BookmarkSubscribeRSS Feed
ciro
Quartz | Level 8

Dear all, 

I have a dataset like this:

 

data have;
input id target var1 var2 var3 var4 var5 var6;
cards;
1 10000 -2000 10000 3000 7000 12000 30
2 7000 5000 1500 500 6500 750 .
;
run;

 

for each id I want to find all possible combinations of variables (var1-var6) whose sum among them is equal to target.

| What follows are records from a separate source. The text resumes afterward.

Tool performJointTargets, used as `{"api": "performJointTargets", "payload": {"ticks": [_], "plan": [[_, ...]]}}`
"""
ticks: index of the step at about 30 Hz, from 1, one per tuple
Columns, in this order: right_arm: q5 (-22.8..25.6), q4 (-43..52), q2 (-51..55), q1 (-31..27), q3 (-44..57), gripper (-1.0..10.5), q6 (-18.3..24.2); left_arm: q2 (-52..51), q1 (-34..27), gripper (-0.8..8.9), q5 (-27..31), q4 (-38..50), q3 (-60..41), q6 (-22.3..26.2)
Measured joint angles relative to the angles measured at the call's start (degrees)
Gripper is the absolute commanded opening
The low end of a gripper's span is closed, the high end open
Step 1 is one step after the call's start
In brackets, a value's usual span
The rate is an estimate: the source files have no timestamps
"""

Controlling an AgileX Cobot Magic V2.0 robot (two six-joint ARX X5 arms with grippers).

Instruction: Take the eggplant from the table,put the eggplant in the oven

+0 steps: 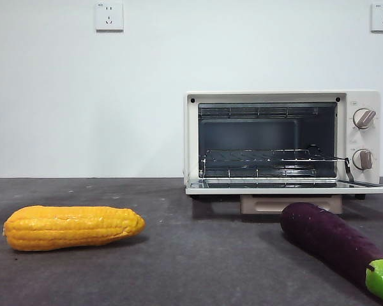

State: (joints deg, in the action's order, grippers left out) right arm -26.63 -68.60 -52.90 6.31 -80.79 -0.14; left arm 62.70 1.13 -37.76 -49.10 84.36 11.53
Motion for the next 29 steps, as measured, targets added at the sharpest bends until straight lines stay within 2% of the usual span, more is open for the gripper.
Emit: {"api": "performJointTargets", "payload": {"ticks": [7,14,20,29], "plan": [[4.81,-5.42,-5.11,5.29,0.24,5.3,1.11,-3.32,0.00,-0.06,-3.89,7.43,-17.70,-0.02],[5.90,-1.81,-9.11,10.23,7.91,5.3,0.70,-3.34,0.15,-0.06,-4.59,9.77,-22.80,0.00],[7.50,8.59,-11.91,16.50,21.38,5.3,-4.02,-3.45,0.33,-0.06,-9.66,10.93,-22.84,0.00],[13.40,19.43,-16.35,25.90,33.92,5.3,-12.46,-3.50,1.29,-0.06,-9.81,11.02,-22.84,0.00]]}}
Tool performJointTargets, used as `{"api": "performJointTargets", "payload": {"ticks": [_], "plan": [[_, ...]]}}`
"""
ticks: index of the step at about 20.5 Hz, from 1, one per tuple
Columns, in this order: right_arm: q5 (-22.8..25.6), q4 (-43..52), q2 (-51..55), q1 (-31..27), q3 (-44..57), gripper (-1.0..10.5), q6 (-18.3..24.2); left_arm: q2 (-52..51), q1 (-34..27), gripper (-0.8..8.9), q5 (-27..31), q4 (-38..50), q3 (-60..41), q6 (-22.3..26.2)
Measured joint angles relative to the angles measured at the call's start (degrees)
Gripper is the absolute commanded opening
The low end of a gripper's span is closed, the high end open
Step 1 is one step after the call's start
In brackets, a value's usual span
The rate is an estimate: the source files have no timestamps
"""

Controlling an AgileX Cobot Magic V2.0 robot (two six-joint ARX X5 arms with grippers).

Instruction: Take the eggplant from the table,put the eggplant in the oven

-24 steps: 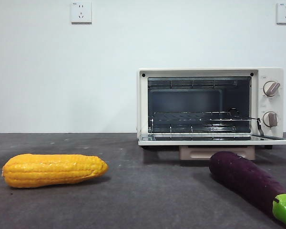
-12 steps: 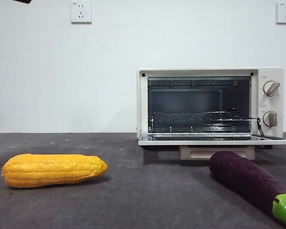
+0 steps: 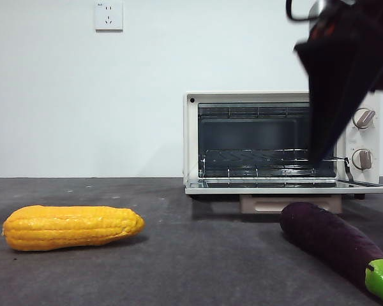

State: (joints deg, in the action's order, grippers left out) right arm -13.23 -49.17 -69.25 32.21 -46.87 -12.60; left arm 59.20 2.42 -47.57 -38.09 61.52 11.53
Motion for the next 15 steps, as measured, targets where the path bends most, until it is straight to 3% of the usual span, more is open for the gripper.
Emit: {"api": "performJointTargets", "payload": {"ticks": [8,14,15], "plan": [[8.81,4.44,-0.50,7.10,3.91,5.3,-9.57,0.00,0.07,-0.06,0.00,0.02,0.00,0.00],[10.47,9.22,-0.55,9.42,8.72,5.2,-15.10,0.00,0.94,-0.06,-0.24,0.02,0.00,0.00],[10.95,9.46,-0.55,9.42,8.92,4.8,-15.65,0.00,1.16,-0.06,-0.24,0.02,0.00,0.00]]}}
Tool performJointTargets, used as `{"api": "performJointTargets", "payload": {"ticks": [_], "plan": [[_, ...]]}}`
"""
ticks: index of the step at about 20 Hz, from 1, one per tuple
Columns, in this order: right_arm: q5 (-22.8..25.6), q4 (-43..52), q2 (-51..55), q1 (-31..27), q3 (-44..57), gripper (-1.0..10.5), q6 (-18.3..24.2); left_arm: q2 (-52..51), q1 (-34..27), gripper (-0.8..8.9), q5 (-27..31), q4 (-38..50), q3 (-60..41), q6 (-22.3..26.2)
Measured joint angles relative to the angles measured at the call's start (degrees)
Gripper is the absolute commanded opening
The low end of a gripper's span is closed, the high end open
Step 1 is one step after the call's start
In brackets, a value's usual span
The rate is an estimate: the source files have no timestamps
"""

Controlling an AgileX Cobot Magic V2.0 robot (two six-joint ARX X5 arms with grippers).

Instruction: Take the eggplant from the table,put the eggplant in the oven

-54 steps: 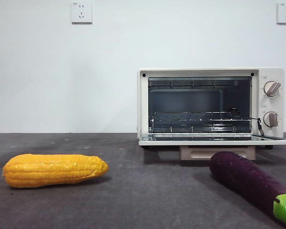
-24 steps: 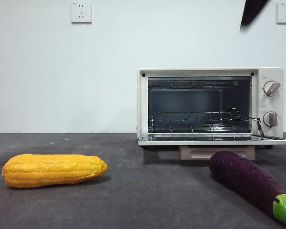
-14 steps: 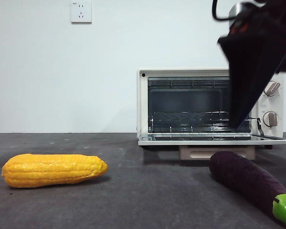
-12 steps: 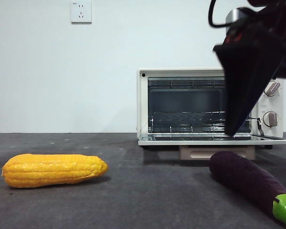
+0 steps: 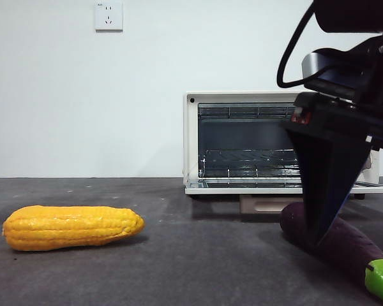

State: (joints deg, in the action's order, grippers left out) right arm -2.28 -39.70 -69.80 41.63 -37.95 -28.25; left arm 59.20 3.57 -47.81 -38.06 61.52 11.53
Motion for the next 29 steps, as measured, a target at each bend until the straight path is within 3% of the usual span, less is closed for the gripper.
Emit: {"api": "performJointTargets", "payload": {"ticks": [2,8,10,13,19,22,27,29], "plan": [[0.70,0.57,0.00,-0.02,0.55,4.1,-0.81,0.00,0.31,-0.06,-0.20,0.00,0.00,0.00],[1.29,0.74,-0.02,0.00,2.75,3.9,-1.60,0.00,0.37,-0.06,-0.22,0.04,0.00,0.00],[1.62,1.25,-0.02,0.00,2.75,2.7,-2.05,0.00,0.39,-0.06,-0.22,0.37,0.00,0.00],[1.73,2.23,-0.02,0.00,2.75,2.1,-2.43,0.00,0.39,-0.06,-0.22,0.42,0.00,0.00],[1.70,2.14,-0.02,0.00,2.75,2.1,-2.49,0.00,0.42,-0.06,-0.22,0.42,0.00,0.00],[1.70,2.16,-0.02,0.00,2.75,1.2,-2.60,0.00,0.42,-0.06,-0.22,0.42,0.00,0.00],[1.70,2.19,-0.02,0.00,2.75,1.2,-2.62,0.00,0.42,-0.06,-0.22,0.42,0.00,0.00],[1.70,2.23,-0.02,0.00,2.75,0.0,-2.62,0.00,0.42,-0.06,-0.22,0.42,0.00,0.00]]}}
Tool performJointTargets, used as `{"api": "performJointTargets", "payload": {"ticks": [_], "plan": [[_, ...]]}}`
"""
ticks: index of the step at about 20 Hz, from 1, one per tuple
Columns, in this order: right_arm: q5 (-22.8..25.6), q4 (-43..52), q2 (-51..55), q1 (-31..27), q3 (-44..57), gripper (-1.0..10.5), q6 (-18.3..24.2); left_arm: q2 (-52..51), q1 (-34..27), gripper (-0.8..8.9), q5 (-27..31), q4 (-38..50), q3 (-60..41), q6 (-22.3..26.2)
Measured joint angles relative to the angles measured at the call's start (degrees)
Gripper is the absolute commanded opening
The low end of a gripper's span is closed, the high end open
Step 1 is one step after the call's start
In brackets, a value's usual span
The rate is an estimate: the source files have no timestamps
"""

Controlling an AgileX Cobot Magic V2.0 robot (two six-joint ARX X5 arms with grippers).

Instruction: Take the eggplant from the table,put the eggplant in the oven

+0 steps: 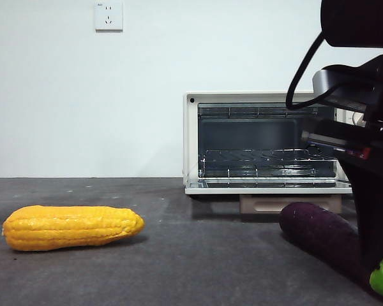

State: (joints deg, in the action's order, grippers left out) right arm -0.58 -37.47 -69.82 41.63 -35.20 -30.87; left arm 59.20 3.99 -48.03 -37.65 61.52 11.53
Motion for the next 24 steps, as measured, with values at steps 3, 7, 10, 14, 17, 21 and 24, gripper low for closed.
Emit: {"api": "performJointTargets", "payload": {"ticks": [3,7,10,14,17,21,24], "plan": [[0.00,1.90,0.02,0.00,0.00,-0.1,0.22,0.00,0.00,-0.06,0.00,0.00,0.00,0.00],[-0.74,3.91,0.00,0.00,0.00,-0.1,0.24,0.00,0.00,-0.06,0.00,0.00,0.00,0.02],[-6.95,3.93,0.04,1.01,0.00,-0.1,0.46,0.00,0.00,-0.06,0.00,0.55,0.00,0.00],[-10.86,3.82,0.37,3.91,-1.55,-0.1,0.57,0.00,0.00,-0.06,0.42,0.85,0.00,0.00],[-12.31,4.04,0.61,4.09,-7.41,-0.1,1.77,0.00,0.00,-0.06,0.50,0.87,0.00,0.00],[-12.46,4.11,0.70,0.70,-15.41,-0.1,4.76,0.00,0.00,-0.06,0.50,0.87,0.00,0.00],[-12.50,3.45,0.70,-4.83,-18.62,-0.1,6.88,0.00,0.00,-0.06,0.50,0.87,0.00,0.02]]}}
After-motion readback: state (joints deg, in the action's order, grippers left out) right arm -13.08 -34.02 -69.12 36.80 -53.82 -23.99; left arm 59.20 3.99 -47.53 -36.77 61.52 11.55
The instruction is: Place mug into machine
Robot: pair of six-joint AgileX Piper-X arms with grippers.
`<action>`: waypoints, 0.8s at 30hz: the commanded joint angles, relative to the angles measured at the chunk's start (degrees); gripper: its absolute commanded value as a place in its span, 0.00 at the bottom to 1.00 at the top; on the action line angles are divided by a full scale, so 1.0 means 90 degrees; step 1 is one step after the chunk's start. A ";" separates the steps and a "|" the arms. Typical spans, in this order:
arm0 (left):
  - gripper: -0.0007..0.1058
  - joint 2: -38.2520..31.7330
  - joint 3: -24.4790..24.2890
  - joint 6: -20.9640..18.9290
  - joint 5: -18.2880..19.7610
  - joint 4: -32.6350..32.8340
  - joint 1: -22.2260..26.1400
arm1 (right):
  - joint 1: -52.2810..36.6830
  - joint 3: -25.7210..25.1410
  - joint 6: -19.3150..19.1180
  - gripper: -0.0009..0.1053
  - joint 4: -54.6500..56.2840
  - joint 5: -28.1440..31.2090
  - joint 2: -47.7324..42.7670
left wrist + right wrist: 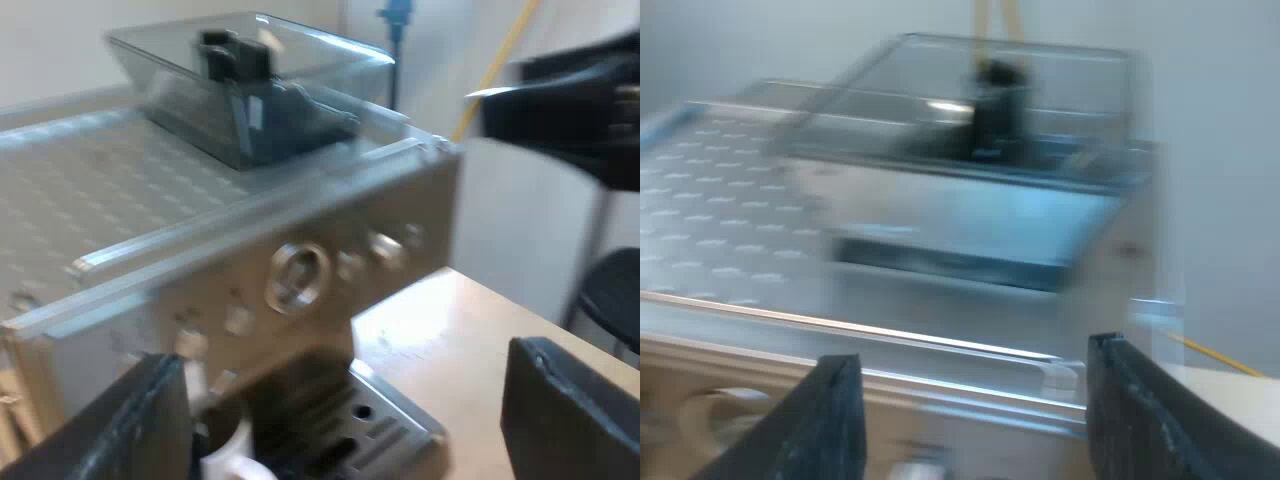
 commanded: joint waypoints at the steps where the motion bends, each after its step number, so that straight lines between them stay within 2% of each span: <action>1: 0.63 0.0174 -0.0268 -0.0121 -0.0013 -0.0033 0.0246 | -0.0360 -0.0070 0.0142 0.49 0.0468 -0.0163 -0.0317; 3: 0.63 0.0294 -0.0429 -0.0103 -0.0013 -0.0033 0.0597 | -0.0900 -0.0070 0.0540 0.49 0.0935 -0.0417 -0.0648; 5: 0.63 0.0332 -0.0520 -0.0052 -0.0013 -0.0033 0.0834 | -0.1292 -0.0070 0.0749 0.49 0.1305 -0.0651 -0.0886; 9: 0.63 0.0318 -0.0681 0.0063 -0.0013 0.0114 0.1309 | -0.2255 -0.0070 0.0755 0.49 0.2062 -0.1180 -0.1341; 13: 0.63 0.0301 -0.0757 0.0063 -0.0013 0.0406 0.1449 | -0.3276 -0.0070 0.0755 0.49 0.2680 -0.1699 -0.1638; 18: 0.63 0.0150 -0.0754 0.0232 -0.0013 0.0912 0.1449 | -0.4486 -0.0070 0.0710 0.49 0.3289 -0.2506 -0.1916; 22: 0.63 -0.0085 -0.0754 0.0463 -0.0013 0.1227 0.1449 | -0.4982 -0.0070 0.0286 0.49 0.3466 -0.2721 -0.2174; 24: 0.63 -0.0299 -0.0754 0.0468 -0.0274 0.1360 0.1449 | -0.5040 -0.0070 0.0117 0.49 0.3542 -0.2705 -0.2391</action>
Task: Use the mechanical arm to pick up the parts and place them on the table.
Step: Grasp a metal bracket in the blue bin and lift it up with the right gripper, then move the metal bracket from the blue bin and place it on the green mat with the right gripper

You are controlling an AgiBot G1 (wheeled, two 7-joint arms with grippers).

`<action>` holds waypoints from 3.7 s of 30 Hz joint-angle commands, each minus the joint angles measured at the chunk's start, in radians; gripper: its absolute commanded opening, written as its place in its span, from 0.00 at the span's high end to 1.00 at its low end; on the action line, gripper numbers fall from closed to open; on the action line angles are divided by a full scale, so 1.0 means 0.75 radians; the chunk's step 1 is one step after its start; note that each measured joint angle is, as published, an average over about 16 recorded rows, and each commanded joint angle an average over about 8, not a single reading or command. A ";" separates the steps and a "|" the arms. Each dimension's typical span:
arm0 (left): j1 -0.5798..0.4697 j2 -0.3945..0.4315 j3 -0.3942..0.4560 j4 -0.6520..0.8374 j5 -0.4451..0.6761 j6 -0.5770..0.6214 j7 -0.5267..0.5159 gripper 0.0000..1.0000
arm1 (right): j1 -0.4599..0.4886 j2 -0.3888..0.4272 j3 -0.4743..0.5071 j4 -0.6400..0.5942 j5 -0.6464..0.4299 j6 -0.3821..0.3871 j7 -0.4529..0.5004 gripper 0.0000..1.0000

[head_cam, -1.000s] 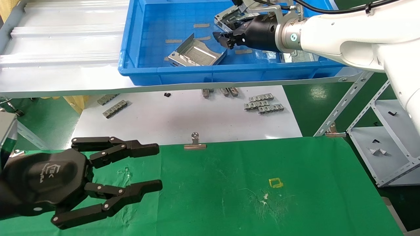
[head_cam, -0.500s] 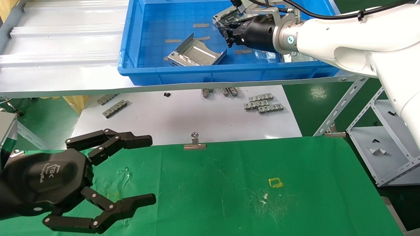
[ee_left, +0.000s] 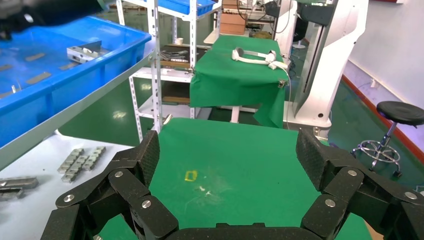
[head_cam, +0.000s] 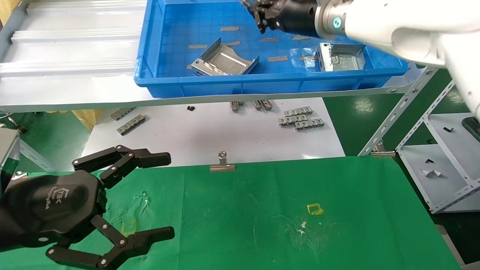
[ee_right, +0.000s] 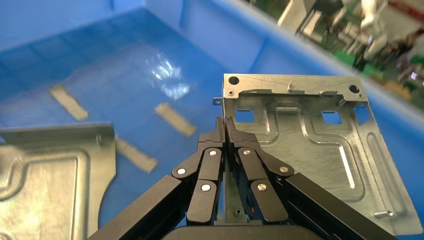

Missing values do not have to enter in any combination.

The result I am looking for is something like:

 

data want;
input id var $ value sol1 sol2 sol3 ;
cards;
1 var1 -2000 0 0 1
1 var2 10000 1 0 0
1 var3 3000 0 1 0
1 var4 7000 0 1 0
1 var5 12000 0 0 1
1 var6 30 0 0 0
2 var1 5000 1 0 .
2 var2 1500 1 0 .
2 var3 500 1 1 .
2 var4 6500 0 1 .
2 var5 750 0 0 .
2 var6 . 0 0 .
;
run;

 

each variable sol (sol1-sol3) is equal to 1 if the corresponding var has to be considered in the sum.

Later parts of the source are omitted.